Without limitation, BHA 130 may be connected to and/or controlled by information handling system 138, which may be disposed on surface 108. Without limitation, information handling system 138 may be disposed downhole in BHA 130. Processing of information recorded may occur downhole and/or on surface 108. Processing occurring downhole may be transmitted to surface 108 to be recorded, observed, and/or further analyzed. Additionally, information recorded on information handling system 138 that may be disposed downhole may be stored until BHA 130 may be brought to surface 108. In examples, information handling system 138 may communicate with BHA 130 through a communication line (not illustrated) disposed in (or on) drill string 116. In examples, wireless communication may be used to transmit information back and forth between information handling system 138 and BHA 130. Information handling system 138 may transmit information to BHA 130 and may receive as well as process information recorded by BHA 130. In examples, a downhole information handling system (not illustrated) may include, without limitation, a microprocessor or other suitable circuitry, for estimating, receiving and processing signals from BHA 130. Downhole information handling system (not illustrated) may further include additional components, such as memory, input/output devices, interfaces, and the like. In examples, while not illustrated, BHA 130 may include one or more additional components, such as analog-to-digital converter, filter and amplifier, among others, that may be used to process the measurements of BHA 130 before they may be transmitted to surface 108. Alternatively, raw measurements from BHA 130 may be transmitted to surface 108.

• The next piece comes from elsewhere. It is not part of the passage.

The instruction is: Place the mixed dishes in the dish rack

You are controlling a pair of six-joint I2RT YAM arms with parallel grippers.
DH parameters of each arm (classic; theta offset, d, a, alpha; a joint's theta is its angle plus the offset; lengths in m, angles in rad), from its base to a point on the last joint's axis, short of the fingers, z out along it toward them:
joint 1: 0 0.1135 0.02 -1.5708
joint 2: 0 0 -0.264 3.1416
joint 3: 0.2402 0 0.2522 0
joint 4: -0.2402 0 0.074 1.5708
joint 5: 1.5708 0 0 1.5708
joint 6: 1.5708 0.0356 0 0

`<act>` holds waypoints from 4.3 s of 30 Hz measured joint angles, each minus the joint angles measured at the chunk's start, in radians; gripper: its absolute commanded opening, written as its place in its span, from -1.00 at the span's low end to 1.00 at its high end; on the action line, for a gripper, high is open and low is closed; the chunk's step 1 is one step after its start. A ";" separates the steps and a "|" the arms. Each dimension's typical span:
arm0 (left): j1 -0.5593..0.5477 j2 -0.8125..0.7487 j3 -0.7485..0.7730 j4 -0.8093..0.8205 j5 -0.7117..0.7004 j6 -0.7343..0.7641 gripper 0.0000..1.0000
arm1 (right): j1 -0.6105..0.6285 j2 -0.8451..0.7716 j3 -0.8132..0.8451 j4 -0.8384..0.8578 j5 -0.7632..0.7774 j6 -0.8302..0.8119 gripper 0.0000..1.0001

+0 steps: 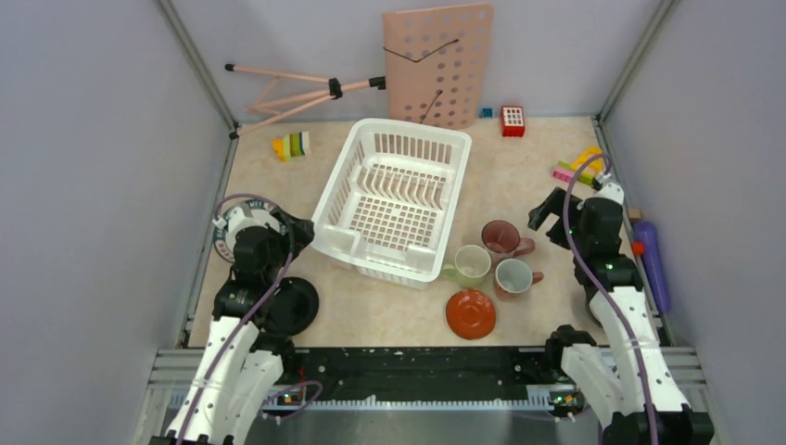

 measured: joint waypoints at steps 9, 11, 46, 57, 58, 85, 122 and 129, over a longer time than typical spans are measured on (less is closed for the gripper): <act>0.000 0.016 0.000 0.005 0.044 0.105 0.94 | 0.000 0.005 0.000 0.010 -0.060 0.006 0.97; 0.000 0.023 0.000 0.005 0.053 0.124 0.93 | 0.000 0.047 0.008 0.006 -0.083 -0.003 0.96; 0.038 0.431 0.071 0.203 0.526 0.200 0.39 | 0.135 0.332 0.099 -0.052 -0.055 -0.033 0.61; -0.110 0.453 0.179 0.095 0.316 0.201 0.80 | 0.136 0.332 0.172 -0.047 -0.042 -0.032 0.73; -0.084 0.436 0.179 0.083 0.292 0.193 0.80 | 0.136 0.332 0.176 -0.048 -0.039 -0.032 0.73; 0.808 0.401 0.022 0.023 0.092 -0.116 0.79 | 0.162 0.198 0.105 0.029 -0.171 0.082 0.74; 0.816 0.788 -0.064 0.589 0.372 -0.132 -1.00 | 0.165 0.129 0.095 0.056 -0.170 0.085 0.75; 0.656 0.529 -0.077 0.434 0.220 -0.106 -1.00 | 0.165 0.130 0.096 0.057 -0.161 0.092 0.75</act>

Any suitable technique may be used for transmitting signals from BHA 130 to surface 108, including, but not limited to, wired pipe telemetry, mud-pulse telemetry, acoustic telemetry, and electromagnetic telemetry. While not illustrated, BHA 130 may include a telemetry subassembly that may transmit telemetry data to surface 108. At surface 108, pressure transducers (not shown) may convert the pressure signal into electrical signals for a digitizer (not illustrated). The digitizer may supply a digital form of the telemetry signals to information handling system 138 via a communication link 140, which may be a wired or wireless link. The telemetry data may be analyzed and processed by information handling system 138.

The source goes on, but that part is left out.